A Real-Time deviation detection and vector measurement technique for straight line quadrocopter navigation using accelerometer

In autonomous quadrocopter navigation, wind disturbances commonly pose a problem for the vehicle to navigate precisely on the planned path. The vehicle easily deviates off from the path and obviously affects the navigation accuracy. Trajectory correction is one possible solution proposed by few researchers to avert the problem. The approaches are proven to increase the efficiency for the vehicle to navigate on the path with tolerable accuracy error. Motivate by the solution, it is the intention for the research to advise a new trajectory correction algorithm known as a Real-Time Adaptive Trajectory Correction (RATC) algorithm. However, in this paper, a primary work for the algorithm definitely the deviation detection and vector measurement technique via an accelerometer is presented. The technique is designed based on trigonometric functions and vector synthesizing principle.
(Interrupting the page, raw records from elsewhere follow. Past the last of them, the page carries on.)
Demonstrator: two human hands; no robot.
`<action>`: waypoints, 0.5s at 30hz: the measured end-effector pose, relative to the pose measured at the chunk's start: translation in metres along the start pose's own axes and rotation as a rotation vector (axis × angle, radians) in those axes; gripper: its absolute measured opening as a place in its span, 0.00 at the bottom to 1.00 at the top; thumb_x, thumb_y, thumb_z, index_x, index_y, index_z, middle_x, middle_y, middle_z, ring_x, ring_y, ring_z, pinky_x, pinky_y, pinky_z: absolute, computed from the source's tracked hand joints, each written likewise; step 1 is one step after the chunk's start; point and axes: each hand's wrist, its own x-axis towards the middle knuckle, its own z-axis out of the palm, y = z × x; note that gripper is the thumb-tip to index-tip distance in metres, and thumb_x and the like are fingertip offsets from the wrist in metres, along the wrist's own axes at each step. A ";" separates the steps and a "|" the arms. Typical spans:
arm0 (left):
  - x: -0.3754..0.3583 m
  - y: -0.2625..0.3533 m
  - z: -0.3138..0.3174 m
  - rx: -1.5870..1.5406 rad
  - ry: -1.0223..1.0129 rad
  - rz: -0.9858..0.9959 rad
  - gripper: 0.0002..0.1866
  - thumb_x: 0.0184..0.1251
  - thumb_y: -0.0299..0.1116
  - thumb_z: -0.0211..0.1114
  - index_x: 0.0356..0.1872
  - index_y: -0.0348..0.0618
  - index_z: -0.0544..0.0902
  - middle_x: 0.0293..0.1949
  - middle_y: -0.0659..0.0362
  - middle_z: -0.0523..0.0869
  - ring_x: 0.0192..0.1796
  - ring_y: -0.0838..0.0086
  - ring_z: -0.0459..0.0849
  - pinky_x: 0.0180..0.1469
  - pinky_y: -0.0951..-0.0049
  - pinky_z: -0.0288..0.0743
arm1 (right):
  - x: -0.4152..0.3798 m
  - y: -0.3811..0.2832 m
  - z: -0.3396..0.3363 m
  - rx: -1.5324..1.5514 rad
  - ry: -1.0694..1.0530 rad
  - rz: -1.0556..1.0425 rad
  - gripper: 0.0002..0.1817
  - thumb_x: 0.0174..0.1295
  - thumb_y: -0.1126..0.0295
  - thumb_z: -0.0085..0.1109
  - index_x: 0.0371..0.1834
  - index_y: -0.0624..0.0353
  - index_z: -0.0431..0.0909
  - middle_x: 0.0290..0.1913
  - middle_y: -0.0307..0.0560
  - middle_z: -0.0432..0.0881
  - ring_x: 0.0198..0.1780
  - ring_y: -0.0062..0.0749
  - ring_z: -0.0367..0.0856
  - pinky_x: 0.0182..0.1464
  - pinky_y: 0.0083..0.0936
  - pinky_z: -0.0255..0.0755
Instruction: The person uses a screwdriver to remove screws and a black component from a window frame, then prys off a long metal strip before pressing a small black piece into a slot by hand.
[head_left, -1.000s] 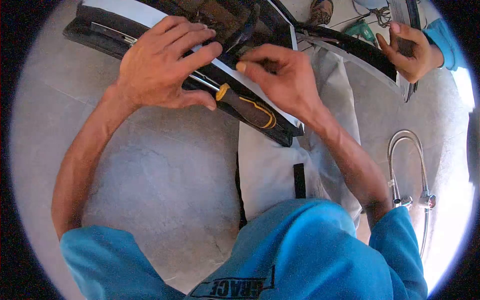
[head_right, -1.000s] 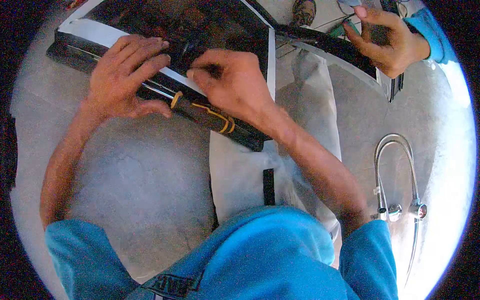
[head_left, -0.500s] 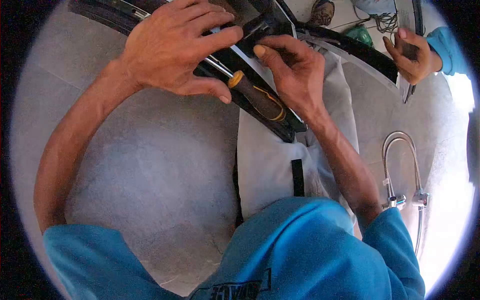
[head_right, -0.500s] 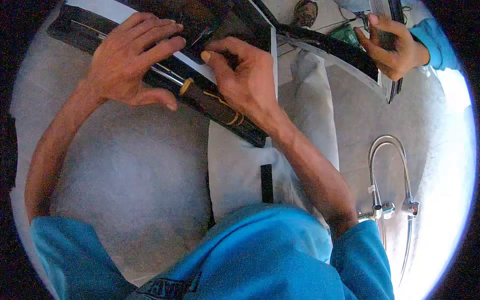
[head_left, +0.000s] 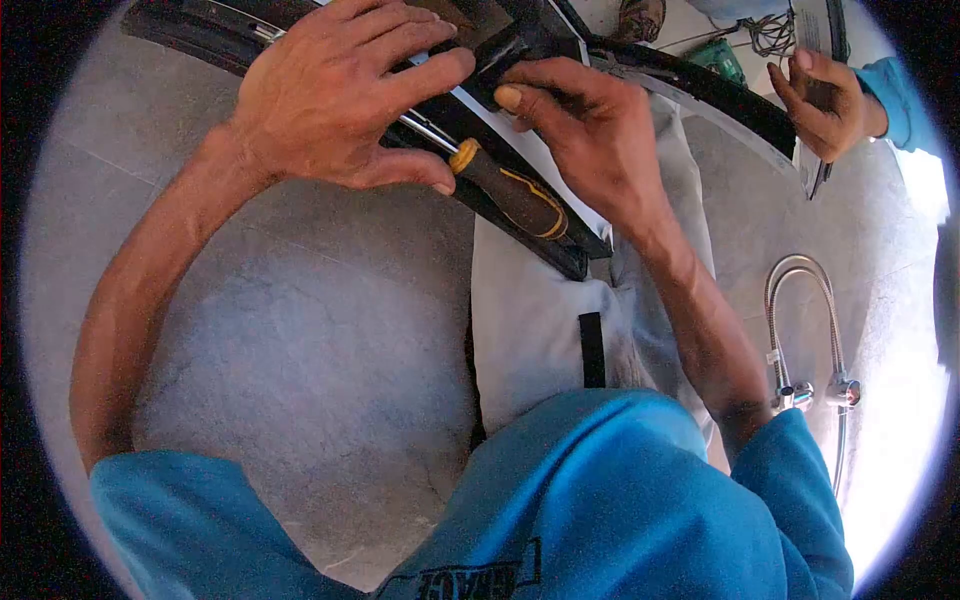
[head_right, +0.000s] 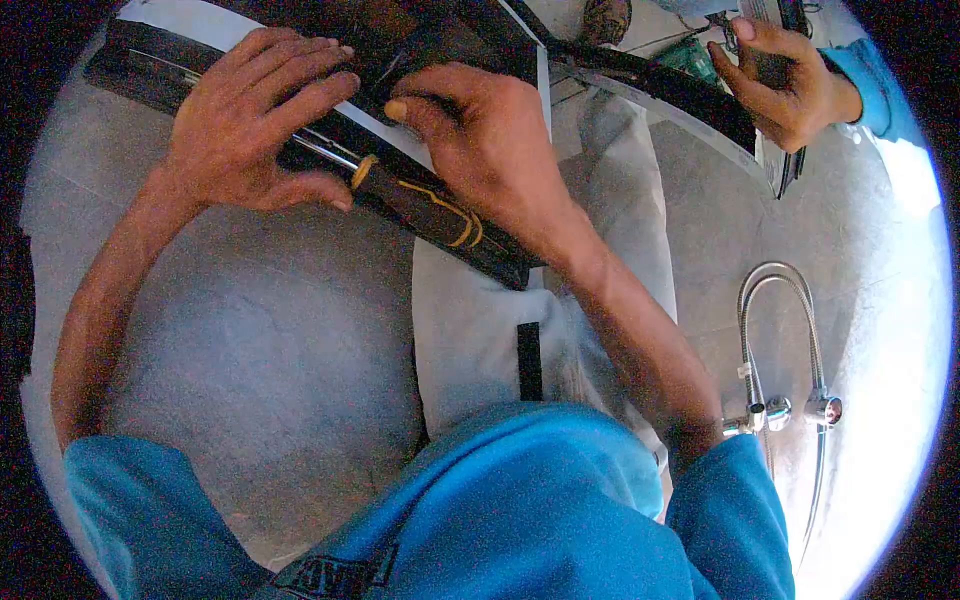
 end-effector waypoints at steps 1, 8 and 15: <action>0.000 0.000 0.000 0.003 -0.005 0.001 0.43 0.35 0.64 0.69 0.50 0.40 0.76 0.54 0.49 0.77 0.55 0.55 0.76 0.59 0.55 0.68 | 0.000 0.000 -0.001 0.004 -0.011 0.008 0.08 0.55 0.72 0.60 0.37 0.60 0.83 0.35 0.51 0.83 0.36 0.43 0.83 0.40 0.29 0.74; 0.000 -0.001 -0.002 0.021 -0.041 -0.024 0.44 0.33 0.65 0.69 0.51 0.42 0.76 0.56 0.49 0.76 0.56 0.54 0.75 0.59 0.56 0.67 | -0.006 0.018 0.003 0.067 0.010 -0.117 0.09 0.56 0.74 0.60 0.40 0.59 0.82 0.38 0.49 0.83 0.40 0.42 0.82 0.41 0.29 0.75; 0.000 -0.002 -0.001 0.025 -0.087 0.006 0.45 0.33 0.63 0.70 0.53 0.44 0.74 0.61 0.50 0.73 0.57 0.54 0.74 0.60 0.54 0.67 | -0.002 0.022 0.002 -0.055 0.041 -0.339 0.11 0.52 0.80 0.58 0.39 0.56 0.82 0.37 0.50 0.82 0.40 0.45 0.82 0.43 0.32 0.76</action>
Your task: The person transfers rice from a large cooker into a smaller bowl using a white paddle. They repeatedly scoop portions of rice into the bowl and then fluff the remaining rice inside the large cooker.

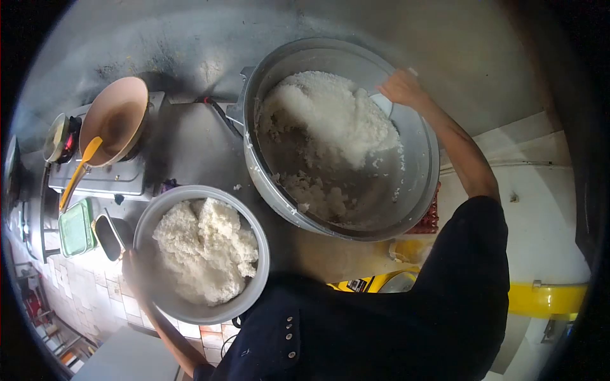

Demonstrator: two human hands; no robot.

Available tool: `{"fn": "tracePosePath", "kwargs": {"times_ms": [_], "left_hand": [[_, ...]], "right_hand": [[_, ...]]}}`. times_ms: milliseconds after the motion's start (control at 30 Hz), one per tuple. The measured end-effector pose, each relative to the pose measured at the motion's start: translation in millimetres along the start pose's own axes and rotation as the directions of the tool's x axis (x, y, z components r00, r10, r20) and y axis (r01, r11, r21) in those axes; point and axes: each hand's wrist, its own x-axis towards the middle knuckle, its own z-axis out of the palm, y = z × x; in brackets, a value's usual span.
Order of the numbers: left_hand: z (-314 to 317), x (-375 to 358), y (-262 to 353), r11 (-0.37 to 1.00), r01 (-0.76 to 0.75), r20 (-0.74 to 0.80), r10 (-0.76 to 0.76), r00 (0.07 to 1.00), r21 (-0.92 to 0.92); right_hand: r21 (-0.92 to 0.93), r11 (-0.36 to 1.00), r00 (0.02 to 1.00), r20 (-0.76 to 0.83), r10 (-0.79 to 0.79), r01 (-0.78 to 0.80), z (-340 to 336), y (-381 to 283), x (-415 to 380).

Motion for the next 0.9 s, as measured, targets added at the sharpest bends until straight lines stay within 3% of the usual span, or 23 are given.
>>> {"fn": "tracePosePath", "kwargs": {"times_ms": [67, 167, 233, 333, 467, 567, 633, 733, 800, 900], "left_hand": [[4, 6, -1, 1.0, -0.023, -0.055, 0.024, 0.998, 0.005], [0, -3, 19, 0.999, 0.01, 0.033, -0.009, 0.999, -0.047], [3, -11, 44, 0.997, 0.049, -0.011, -0.049, 0.999, 0.06], [5, -1, 10, 0.994, 0.008, -0.046, -0.013, 0.999, -0.107], [1, -10, 28, 0.999, -0.009, -0.039, 0.007, 0.999, -0.043], [2, -6, 23, 0.997, 0.001, -0.006, -0.001, 1.0, -0.081], [3, 2, -3, 0.99, -0.091, 0.017, 0.094, 0.995, -0.105], [2, -5, 19, 0.995, -0.029, 0.024, 0.032, 0.999, -0.097], [2, 0, 9, 0.996, -0.007, 0.042, 0.011, 0.999, -0.091], [5, 1, 0, 0.995, -0.005, 0.031, 0.008, 0.999, -0.099]], "right_hand": [[0.029, 0.999, 0.999, -0.023, 0.029, -0.028, -2, 4, -2], [0.024, 1.0, 1.0, -0.002, 0.005, -0.004, -1, -6, -17], [0.042, 0.998, 0.999, -0.02, 0.039, -0.038, -8, -10, -25], [0.04, 0.997, 0.996, 0.049, 0.07, -0.072, -16, -17, -36], [0.018, 1.0, 1.0, -0.002, 0.009, -0.009, -9, -20, -51], [-0.018, 0.999, 0.995, 0.097, 0.034, -0.033, -36, -32, -71], [-0.01, 0.997, 0.97, 0.229, 0.081, -0.081, -60, -36, -84], [0.053, 0.991, 0.987, 0.11, 0.119, -0.125, -77, -13, -102], [0.01, 0.976, 0.963, 0.161, 0.214, -0.218, -126, -5, -99], [-0.075, 0.986, 0.982, 0.103, 0.157, -0.15, -138, 11, -79]]}}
A simplify Kalman´s filter appropriately for low-cost onboard controller is employed to overcome the accelerometer drift and double integration error. The technique is evaluated in terms of measurement accuracy where an X-Y platform is utilized as the navigation path and control environment. The deviation vector is logged wirelessly in the Graphical User Interface (GUI) window which also programmed to exhibit visual deviation occurred on the quadrocopter. Three sets of experiment results with different wind disturbance acceleration are discussed. The results signified the technique has fine accuracy for short-duration measurement, especially navigation in a small-bounded area.